From Santa Ana, El Salvador I took a short bus ride to Santa Tecla (Nuevo San Salvador) to switch to a bus for La Libertad. I was travelling with Ronnie from Australia who I met at Casa Verde, and we both wanted to go to El Tunco, the recommended spot for surfing. We caught another chicken bus for El Tunco and a couple of hopeful local youths guided us to the gate of Hostal La Sombra (above). The whole trip from Santa Ana cost less than $4. The hostal was $8 a nite.
It was great to just walk from the hostal right to the beach and swim in an amazingly warm Pacific Ocean. The beach is indeed perfect for surfing, and I was somewhat tempted to rent a board for $5 a day. The town wasn´t really my style, however. It is very small and compact, two main streets lined by hotels, restaurants, and various tourist based businesses, all with their walls connected in such a way that it resembles a rat maze for surfers. Its probably easy to close off and keep it secure, but I felt a little claustrophobic.
I enjoyed walking around and taking photos, but I couldn´t find an economical place to eat, and I really was looking forward to fresh fish, so I splurged on a $7 plate with a huge whole fish, something like a snapper. That evening I enjoyed talking to folks from different countries, only one of which was a bonafied surfer, though just about everyone in town is there to surf. Ronnie scheduled a $10 surf lesson the next day.
After just one night at El Tunco I grabbed a chicken bus to Libertad, where I switched to another bus to Playa San Diego. The drive is just 10 minutes, but it took almost an hour waiting for the bus and then the bus stops several times, etc. I was pretty tired when I got off the bus where the driver told me, then heaved on my backpack and guitar to walk three long blocks to Hostal El Roble.

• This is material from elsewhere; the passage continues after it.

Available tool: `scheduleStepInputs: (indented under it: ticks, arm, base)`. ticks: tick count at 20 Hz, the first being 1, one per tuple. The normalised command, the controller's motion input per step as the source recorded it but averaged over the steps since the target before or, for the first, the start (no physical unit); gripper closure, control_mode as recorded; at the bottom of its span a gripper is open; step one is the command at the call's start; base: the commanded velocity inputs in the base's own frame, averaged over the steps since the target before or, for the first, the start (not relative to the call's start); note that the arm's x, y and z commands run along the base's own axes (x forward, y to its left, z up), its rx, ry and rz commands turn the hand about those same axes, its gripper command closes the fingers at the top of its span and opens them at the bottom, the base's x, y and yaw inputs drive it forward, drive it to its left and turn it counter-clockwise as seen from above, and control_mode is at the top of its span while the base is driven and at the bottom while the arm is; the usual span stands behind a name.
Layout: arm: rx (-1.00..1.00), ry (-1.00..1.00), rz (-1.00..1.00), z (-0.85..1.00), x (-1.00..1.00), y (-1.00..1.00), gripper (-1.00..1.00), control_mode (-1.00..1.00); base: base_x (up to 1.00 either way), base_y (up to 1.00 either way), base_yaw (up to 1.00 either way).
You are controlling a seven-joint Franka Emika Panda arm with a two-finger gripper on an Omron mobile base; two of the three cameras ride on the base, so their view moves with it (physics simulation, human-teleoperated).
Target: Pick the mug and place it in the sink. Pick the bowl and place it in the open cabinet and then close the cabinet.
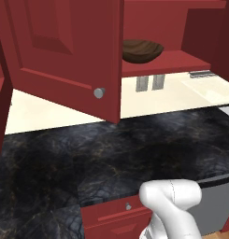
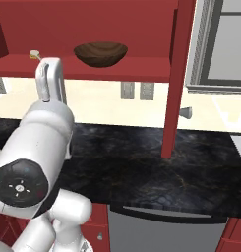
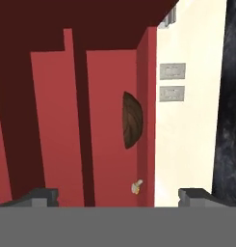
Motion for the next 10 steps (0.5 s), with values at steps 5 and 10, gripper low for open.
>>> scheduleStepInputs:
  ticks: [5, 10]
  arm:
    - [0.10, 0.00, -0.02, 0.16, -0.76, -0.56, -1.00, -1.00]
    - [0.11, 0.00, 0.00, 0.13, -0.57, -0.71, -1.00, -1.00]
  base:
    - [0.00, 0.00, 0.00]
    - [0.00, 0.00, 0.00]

I knew I was in the right place as soon as I glimpsed the amazingly spacious, tropically landscaped grounds. Soon I recognized Lozz, a cute Canadian girl I had met at Casa Verde. She was the one who recommended this hostel, where she will be working for the next four months or so. Thats what she does: looks and listens around for hostels that would like to trade free room and board for her to work there. It sounds like a great way to stretch your travel out indefinitely. Here is a picture of Dee Jay, who does the same thing and whose job Lozz is taking over:
I really enjoyed staying at El Roble for four days, the camaraderie of the guests is outstanding and Darrin, the Brit who owns the place is a great host. I enjoyed the company of Lozz and DJ and then a Czech couple whom I met at Casa Verde (it really is a small country). George is a meteorite hunter (!) and I hope to track them down the next time I´m in Tucson for the annual Gem Show which they always attend. Among others I also enjoyed the company of a retired couple from Scotland who were such experienced travellers that they had all their necessities in two small backpacks. Inspiring.

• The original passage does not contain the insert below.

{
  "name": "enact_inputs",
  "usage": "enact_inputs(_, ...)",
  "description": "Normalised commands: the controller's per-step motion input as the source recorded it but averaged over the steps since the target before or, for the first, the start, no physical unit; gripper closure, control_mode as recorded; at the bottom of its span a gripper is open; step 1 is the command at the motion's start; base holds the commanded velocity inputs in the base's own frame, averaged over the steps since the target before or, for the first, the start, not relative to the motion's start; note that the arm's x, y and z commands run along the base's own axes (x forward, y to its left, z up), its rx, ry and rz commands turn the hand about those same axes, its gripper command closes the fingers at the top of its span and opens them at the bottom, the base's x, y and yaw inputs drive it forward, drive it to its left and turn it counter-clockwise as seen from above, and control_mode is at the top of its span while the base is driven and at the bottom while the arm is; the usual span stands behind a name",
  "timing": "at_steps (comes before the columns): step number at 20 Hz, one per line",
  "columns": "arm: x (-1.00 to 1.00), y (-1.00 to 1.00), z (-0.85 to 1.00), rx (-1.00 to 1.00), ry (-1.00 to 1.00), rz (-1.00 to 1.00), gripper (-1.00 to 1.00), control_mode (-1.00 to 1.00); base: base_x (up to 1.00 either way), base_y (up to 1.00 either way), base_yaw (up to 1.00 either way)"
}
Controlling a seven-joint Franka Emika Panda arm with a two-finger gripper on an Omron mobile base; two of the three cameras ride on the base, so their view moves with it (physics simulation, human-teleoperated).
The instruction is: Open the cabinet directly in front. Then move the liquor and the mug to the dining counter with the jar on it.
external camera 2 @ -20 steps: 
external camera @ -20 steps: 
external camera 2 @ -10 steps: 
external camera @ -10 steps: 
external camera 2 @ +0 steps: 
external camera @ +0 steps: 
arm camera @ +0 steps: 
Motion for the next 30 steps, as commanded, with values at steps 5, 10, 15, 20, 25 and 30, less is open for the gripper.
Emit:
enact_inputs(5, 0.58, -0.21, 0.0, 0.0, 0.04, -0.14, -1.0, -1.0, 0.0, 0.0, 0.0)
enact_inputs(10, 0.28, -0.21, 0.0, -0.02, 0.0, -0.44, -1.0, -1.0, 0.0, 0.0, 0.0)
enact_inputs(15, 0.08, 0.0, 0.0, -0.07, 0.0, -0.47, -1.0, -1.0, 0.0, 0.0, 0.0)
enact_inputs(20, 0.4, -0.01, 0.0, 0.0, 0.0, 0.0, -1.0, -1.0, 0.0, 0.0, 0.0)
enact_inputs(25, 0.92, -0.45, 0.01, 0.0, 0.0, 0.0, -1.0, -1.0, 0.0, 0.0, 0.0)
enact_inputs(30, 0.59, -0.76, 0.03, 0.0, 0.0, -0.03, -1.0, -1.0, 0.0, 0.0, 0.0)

The only drawback of San Diego is the beach. The waves crash directly onto the beach, so swimming is difficult and the numerous riptides actually make it dangerous. You would have to be crazy to try to surf there. I enjoyed cooking fresh seafood each night I was there, though I had to take a long bus ride (only 4 km) to the pier at La Libertad to make my choices: one whole flounder $1, half a pound of large shrimp $2, large red snapper filet $3. Yes!
Down this road would come a pastry salesman twice a day selling great treats for a quarter (cora) each. You could tell he was coming by the bike horn he tooted. I really enjoyed my stay at El Roble, but the mosquitos enjoyed my flesh too much and I still have a long way to go, so I left for Alegria, where I am happily typing right now. But alas my time is up, so todays story will have to wait for tomorrow.